▸ Task prompt
When you copy the material below, keep every line exact and omit the pictures.

▸ Data provided
========================================
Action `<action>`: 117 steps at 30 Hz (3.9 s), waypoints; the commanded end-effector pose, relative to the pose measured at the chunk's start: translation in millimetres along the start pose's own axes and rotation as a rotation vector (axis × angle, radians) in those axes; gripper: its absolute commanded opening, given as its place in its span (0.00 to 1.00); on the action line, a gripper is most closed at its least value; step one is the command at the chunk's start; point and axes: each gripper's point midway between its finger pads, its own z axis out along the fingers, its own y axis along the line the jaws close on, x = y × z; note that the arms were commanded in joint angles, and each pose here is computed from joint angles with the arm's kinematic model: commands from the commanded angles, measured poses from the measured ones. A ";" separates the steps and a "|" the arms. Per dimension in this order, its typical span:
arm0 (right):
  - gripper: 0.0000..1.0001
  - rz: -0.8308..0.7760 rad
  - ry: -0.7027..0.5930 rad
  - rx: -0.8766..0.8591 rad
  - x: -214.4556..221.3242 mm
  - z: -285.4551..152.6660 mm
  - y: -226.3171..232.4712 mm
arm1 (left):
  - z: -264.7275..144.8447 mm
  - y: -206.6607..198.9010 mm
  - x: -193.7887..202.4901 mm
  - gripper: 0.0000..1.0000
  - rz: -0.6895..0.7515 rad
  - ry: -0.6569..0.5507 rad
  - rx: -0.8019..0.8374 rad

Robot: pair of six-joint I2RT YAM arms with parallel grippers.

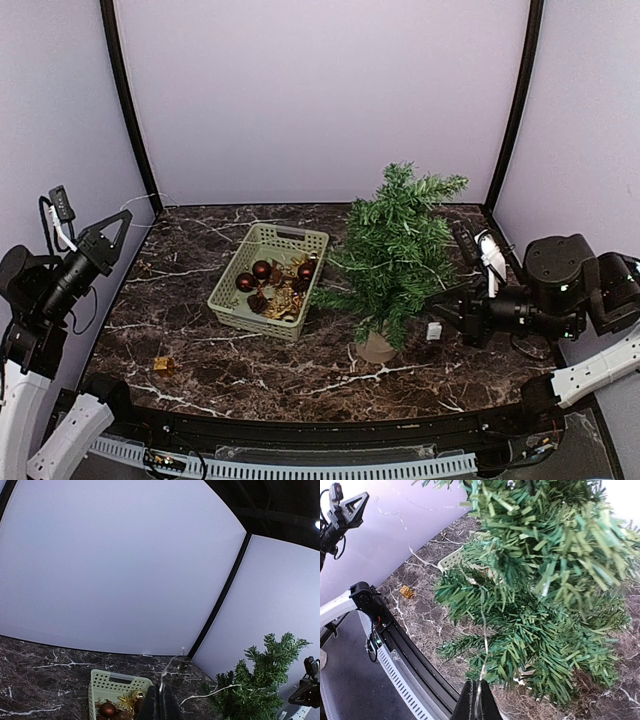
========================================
▸ Final answer
Action `<action>`: 117 steps at 30 Hz (3.9 s), waypoints; the commanded end-effector pose, relative to the pose measured at the chunk's start: translation in millimetres along the start pose's own axes and rotation as a rotation vector (axis × angle, radians) in those axes; gripper: its absolute commanded opening, given as its place in its span (0.00 to 1.00); on the action line, a gripper is most closed at its least value; step one is the command at the chunk's start; point and axes: each gripper's point midway between its finger pads, its own z axis out along the fingers, its own y axis along the line the jaws close on, x = y × z; note that the arms were commanded in joint angles, and each pose here is computed from joint angles with the arm's kinematic model: commands from the commanded angles, measured poses from the measured ones. A ";" separates the steps and a "|" the arms. Per dimension in this order, its typical span:
arm0 (right):
  - gripper: 0.0000..1.0001
  - rz: -0.8308..0.7760 rad
  - ry: -0.7027..0.5930 rad
  - rx: -0.8766..0.8591 rad
  - x: -214.4556..221.3242 mm
  - z: -285.4551..152.6660 mm
  - y: -226.3171..232.4712 mm
arm1 (left):
  - z: -264.7275..144.8447 mm
  - y: -206.6607..198.9010 mm
  - x: -193.7887..202.4901 mm
  - gripper: 0.0000..1.0000
  - rz: -0.6895..0.7515 rad
  - ry: -0.6569..0.5507 rad
  - rx: -0.8019..0.8374 rad

Robot: pair of six-joint I2RT YAM arms with parallel grippers.

With this, the exercise has been completed.